Filter the data for lines with the word "gripper" and copy those lines.

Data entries
────

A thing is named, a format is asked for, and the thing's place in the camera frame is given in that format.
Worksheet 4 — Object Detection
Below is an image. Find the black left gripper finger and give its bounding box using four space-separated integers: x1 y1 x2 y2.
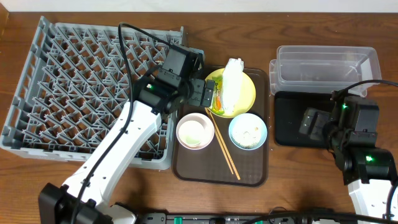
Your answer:
201 80 215 107
187 78 205 106

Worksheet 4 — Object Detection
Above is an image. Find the green snack wrapper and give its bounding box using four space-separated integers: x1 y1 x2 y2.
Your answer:
211 77 224 115

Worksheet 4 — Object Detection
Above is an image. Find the white napkin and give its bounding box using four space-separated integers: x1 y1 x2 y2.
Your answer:
221 58 244 114

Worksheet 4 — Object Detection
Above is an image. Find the light blue bowl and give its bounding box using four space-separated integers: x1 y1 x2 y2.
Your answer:
228 113 268 151

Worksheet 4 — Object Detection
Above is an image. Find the white small cup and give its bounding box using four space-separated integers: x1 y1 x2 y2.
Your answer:
178 121 205 147

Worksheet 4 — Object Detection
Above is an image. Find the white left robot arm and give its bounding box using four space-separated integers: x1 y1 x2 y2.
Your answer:
38 45 211 223

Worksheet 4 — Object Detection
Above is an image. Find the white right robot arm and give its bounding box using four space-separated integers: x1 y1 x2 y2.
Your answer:
299 96 397 223

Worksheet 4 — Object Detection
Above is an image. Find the black food waste tray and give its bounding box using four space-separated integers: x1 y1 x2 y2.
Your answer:
274 91 334 148

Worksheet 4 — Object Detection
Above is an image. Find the clear plastic waste bin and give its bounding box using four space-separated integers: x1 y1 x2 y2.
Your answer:
269 45 382 95

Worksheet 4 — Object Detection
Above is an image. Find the grey plastic dishwasher rack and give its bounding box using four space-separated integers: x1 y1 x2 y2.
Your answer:
1 17 187 161

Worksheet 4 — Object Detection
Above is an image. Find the wooden chopstick left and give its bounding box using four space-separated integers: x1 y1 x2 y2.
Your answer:
205 108 234 175

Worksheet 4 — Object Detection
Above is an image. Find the wooden chopstick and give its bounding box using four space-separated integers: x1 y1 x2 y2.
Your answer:
205 108 234 175
211 113 241 180

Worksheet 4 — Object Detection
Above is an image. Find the yellow round plate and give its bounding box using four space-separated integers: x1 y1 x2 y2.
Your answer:
210 72 256 118

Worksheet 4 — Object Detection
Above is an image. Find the pink shallow bowl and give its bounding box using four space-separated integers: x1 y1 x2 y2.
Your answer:
175 113 215 150

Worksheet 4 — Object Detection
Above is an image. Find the brown plastic serving tray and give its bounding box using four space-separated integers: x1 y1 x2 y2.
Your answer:
171 68 269 187

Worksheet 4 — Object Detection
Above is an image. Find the wooden chopstick right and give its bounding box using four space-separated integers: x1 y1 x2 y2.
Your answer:
211 113 241 180

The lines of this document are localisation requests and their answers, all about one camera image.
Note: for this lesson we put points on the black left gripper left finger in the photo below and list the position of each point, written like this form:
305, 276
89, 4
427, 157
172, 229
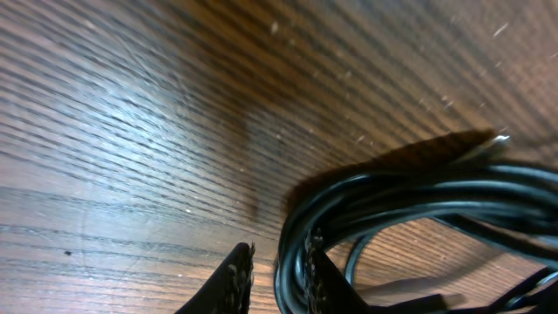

────

Finished exercise -
Below is an image. Find the black left gripper finger and give its bounding box using four space-separated integers: x1 y1 x2 y2.
Note: for this lesson we put points on the black left gripper left finger in the photo below and list the position of each point, written like this form:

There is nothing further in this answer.